May 6, 2026 After the Storm and on the Generac


    The storm lasted for about 27 hours, which is how we get large amounts of snow. We never get anything like the incredible foot an hour lake effect snow (which Martin, for some strange reason, really wants to see in person) because these storms have to travel a long way to get here, so they’re not really that intense. They have to last for a long time to deliver this much snow. Scroll down to the bottom to see how much water we got!

It’s now 7:35 AM and it’s still snowing! The hummers are still going too!

It’s 8:10 AM and we’ve got no internet. Bill’s going up the clean off the dish.
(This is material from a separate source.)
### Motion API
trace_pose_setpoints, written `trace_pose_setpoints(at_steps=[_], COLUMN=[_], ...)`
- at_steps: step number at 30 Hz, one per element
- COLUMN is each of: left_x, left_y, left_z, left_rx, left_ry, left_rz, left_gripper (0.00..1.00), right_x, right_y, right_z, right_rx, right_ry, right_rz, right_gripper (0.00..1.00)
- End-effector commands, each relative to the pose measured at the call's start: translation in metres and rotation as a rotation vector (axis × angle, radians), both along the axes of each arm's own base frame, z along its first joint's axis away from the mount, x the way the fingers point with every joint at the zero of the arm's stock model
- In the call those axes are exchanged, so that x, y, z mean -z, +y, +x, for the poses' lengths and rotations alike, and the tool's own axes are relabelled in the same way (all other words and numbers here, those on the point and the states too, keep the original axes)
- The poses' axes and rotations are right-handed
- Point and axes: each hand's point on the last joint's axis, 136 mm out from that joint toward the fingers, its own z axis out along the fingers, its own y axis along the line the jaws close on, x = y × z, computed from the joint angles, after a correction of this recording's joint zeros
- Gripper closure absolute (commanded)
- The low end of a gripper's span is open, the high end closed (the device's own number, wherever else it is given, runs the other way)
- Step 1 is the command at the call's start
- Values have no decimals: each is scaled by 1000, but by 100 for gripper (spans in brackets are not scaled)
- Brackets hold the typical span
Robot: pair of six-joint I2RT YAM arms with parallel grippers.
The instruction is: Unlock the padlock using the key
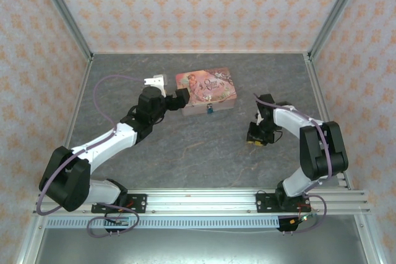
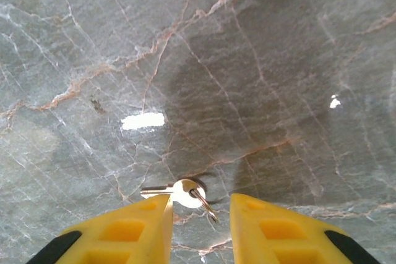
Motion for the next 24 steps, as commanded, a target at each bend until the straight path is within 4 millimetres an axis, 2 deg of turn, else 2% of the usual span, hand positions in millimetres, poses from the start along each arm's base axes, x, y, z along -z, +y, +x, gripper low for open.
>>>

Bill came back down and warmed up when he saw how bad things were. This was shot at 8:40 AM. Bill had to shovel his way to the dish, all the way across the house from the stairs, 111 feet!

It’s now 9:51 PM and the storm is finally over!

This storm covered most of Colorado. We probably got about 14”, but it was melting a lot at the start.

We were on the Generac from about 8:30 AM until 12:43 PM, PVREA had to replace some downed lines.

As you can see, the weather station was recording precipitation starting at about 10:00 AM 5/5/2026 and it kept recording until about 3:15 PM, which was when the snow stopped melting and then, today, the snow in the rain gauge bucket started melting once the clouds cleared off a bit after noon. We got a total of 0.69 inches of precipitation!

The storm was big enough to bring us just barely out of setting low snow records. The SNOTEL (SNOw TELemetry) data goes back to 1987.